半個月了,他醒來也快有一個星期了,差不多已經告別了那生死攸關的時刻,胸膛的傷正慢慢愈合,那一槍剛好錯開了他的心臟,所以他才得以撿回一條命,不知那是他有意打偏,還是其他的原因……

譚玉染苦笑,都什麽時候了,自己竟還在期盼那些……而那一笑,竟又牽扯到了胸口的傷,他秀美的眉毛緊鎖起來,好像忍忍就能過去,可沒人知道,那是已經習慣,而並非好轉。

那種隨著呼吸起伏而疼痛的傷,是永遠也不能愈合的。

突然,門口傳來輕快的腳步聲。

譚玉染燦然一笑,“小汀啊,放學了?”

小汀飛奔到譚玉染身邊,顧念他身上有傷,所以生生止住了飛撲到他懷裏的習慣,搬來一把椅子,與譚玉染相對而坐。

而後面,正搖搖拽拽的走過來一個可移動的“花束”。

“吶,小玉,我給你買的花!嘿嘿嘿……”小汀喜笑顏開。

“嘿嘿嘿,你又欺負小睿,壞蛋--小睿快把花給我!”

那個可移動的花束踉蹌著走到譚玉染,往後一看,才知道是小睿抱著一個比他的身子大了整整好幾倍的花束,他踮著腳尖把花放在譚玉染的身上,譚玉染瞬間就被那姹紫嫣紅的鮮花包圍,襯托得他的臉色更為蒼白。

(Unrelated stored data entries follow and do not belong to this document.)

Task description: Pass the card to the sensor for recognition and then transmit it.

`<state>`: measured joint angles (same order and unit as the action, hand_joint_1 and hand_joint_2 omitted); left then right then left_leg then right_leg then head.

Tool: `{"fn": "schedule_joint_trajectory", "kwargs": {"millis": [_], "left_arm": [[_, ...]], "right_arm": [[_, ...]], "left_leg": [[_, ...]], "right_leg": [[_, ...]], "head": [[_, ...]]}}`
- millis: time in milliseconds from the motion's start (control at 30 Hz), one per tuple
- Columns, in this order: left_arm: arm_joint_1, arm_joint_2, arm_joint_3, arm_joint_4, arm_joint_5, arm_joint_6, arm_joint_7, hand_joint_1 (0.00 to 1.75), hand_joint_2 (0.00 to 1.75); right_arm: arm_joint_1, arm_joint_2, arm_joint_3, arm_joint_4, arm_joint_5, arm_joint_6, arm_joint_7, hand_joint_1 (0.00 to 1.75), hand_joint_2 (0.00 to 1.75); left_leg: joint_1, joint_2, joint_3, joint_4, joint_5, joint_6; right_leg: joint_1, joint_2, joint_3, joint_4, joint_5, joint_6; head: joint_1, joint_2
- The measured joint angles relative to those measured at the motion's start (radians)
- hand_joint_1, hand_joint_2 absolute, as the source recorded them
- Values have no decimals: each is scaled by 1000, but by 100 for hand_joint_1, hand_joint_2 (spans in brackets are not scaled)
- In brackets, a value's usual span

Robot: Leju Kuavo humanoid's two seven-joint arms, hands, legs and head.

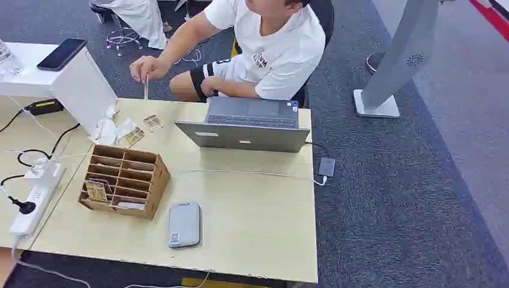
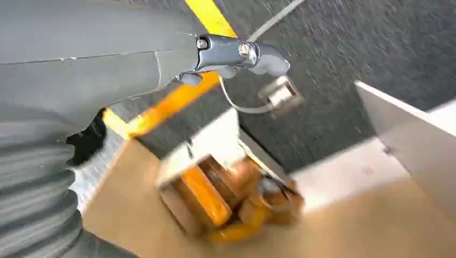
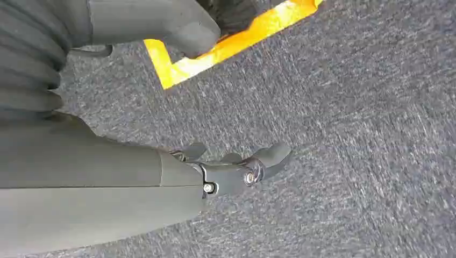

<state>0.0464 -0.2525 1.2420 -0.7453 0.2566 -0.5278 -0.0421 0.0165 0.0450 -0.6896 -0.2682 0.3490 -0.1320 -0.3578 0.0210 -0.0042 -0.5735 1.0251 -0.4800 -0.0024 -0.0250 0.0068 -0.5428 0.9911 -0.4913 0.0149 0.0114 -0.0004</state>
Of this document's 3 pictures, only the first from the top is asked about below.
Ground wooden card box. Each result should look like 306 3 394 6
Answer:
77 143 171 221

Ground clear plastic bottle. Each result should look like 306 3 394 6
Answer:
0 38 24 79

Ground grey laptop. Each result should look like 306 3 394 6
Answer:
174 96 311 154

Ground white power strip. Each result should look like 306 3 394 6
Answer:
8 162 65 238

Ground black cable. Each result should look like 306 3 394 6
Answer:
16 122 81 168

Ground white charger plug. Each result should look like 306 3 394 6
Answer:
23 160 49 181

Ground chrome stool base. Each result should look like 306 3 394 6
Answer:
106 26 144 52

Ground crumpled white plastic wrapper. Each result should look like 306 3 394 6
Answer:
89 104 137 146

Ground clear plastic card sleeve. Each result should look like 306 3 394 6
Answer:
143 114 164 133

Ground black power adapter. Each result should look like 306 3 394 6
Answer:
28 98 65 116

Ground grey external drive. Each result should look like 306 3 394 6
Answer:
318 157 336 178

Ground gold card in sleeve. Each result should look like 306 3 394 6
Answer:
116 127 145 149

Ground black smartphone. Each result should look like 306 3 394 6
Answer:
36 38 88 73

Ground black plug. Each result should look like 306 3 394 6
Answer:
8 196 37 215

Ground white desk divider box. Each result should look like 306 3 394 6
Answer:
0 42 118 137

譚玉染與兩個孩子有說有笑,可有時候也很無措,若是他們問起程七彥在哪兒,他是真的無力面對了,曾經那些善意的謊言,他已經演不下去了,連自欺欺人的理由都失去了,他又還有什麽心力去創造美好的假象呢……

譚玉染胸口又一陣疼痛,就像湖面蕩開的漣漪,由裏到外漾開一絲一絲的疼痛,他掩嘴悶咳了幾聲。